Texas Two-Step, mass tort bankruptcy; mass tort debtor; Section 1112(b) good faith requirement; good faith filing

Abstract

The Texas Two-Step is both a style of line dancing and a legal maneuver used by several large, profitable companies to enable a newly created entity to access the bankruptcy system and, thus, discharge the tort liabilities of its predecessor. This type of filing has been criticized by some as a tool used by healthy companies to evade responsibility for their tortious conduct and lauded by others as an efficient means to achieve a global resolution of crushing mass tort liability. Whether Texas Two-Step filings may properly access the bankruptcy courts is a question governed by § 1112(b) of the U.S. Bankruptcy Code. Section 1112(b) provides grounds to dismiss filings “for cause,” a standard that courts have long interpreted to impose a good faith requirement on all bankruptcy filings.

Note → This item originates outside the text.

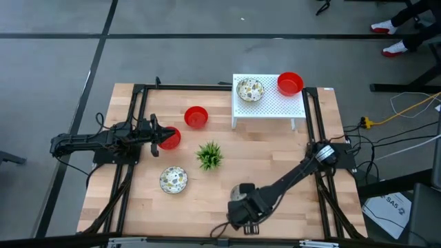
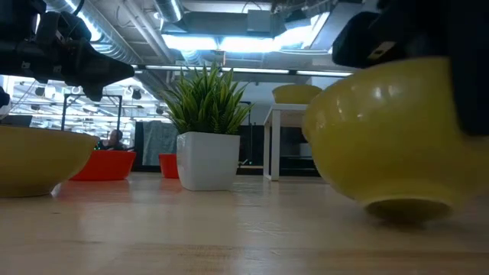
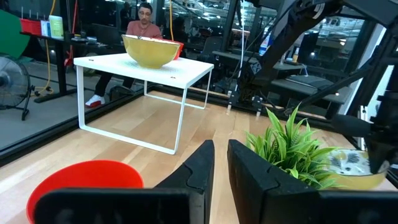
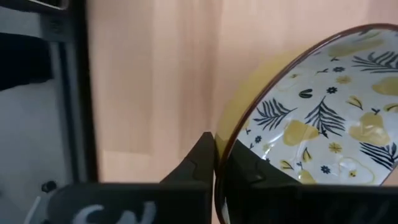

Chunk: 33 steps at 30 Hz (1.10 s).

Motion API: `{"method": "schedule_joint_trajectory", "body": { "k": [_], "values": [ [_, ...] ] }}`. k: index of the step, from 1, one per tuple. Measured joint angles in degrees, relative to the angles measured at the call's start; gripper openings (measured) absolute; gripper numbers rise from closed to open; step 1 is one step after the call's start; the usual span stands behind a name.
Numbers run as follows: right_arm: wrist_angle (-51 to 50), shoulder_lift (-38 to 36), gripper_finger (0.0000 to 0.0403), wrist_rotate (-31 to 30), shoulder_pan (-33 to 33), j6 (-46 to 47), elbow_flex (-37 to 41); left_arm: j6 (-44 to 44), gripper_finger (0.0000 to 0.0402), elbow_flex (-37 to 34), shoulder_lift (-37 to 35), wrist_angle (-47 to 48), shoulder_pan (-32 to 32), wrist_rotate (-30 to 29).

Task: Pick & Place Mini bowls
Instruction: Stack the right white bowl on the white bowl on the shelf

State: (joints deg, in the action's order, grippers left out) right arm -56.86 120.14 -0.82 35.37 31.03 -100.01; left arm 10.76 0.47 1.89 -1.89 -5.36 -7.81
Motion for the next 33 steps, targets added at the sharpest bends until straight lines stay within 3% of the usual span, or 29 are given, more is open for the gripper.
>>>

But this backstop may no longer be effective. In fact, although there have been five Texas Two-Step filings to date, only one has been dismissed for bad faith. Instead, in most cases, savvy practitioners have structured such filings around existing “good faith” case law to avoid dismissal. This Note argues that Texas Two-Step filings may well be “bad faith” filings that can be dismissed under § 1112(b). However, courts considering them have applied historic good faith filing standards too narrowly by ignoring the good or bad faith of the debtor’s predecessor—the entity initially responsible for the allegedly tortious conduct and the transactions leading to a Texas Two-Step filing.

Good faith standards have been developed by judges in response to three types of cases: the single-asset real estate debtor, the healthy debtor seeking a litigation advantage provided by bankruptcy, and the nearly insolvent mass tort defendant seeking to discharge crippling liability. Because each of these is distinctly different from the Texas Two-Step debtor, this Note argues that Texas Two-Step transactions require a broader good faith analysis that considers the circumstances and conduct of both the debtor and the debtor’s predecessor. It then proposes an expanded test for good faith filings under § 1112(b) of the Bankruptcy Code to address future Texas Two-Step filings precisely because they are strategically engineered to satisfy the letter but not the spirit of the traditional good faith filing test.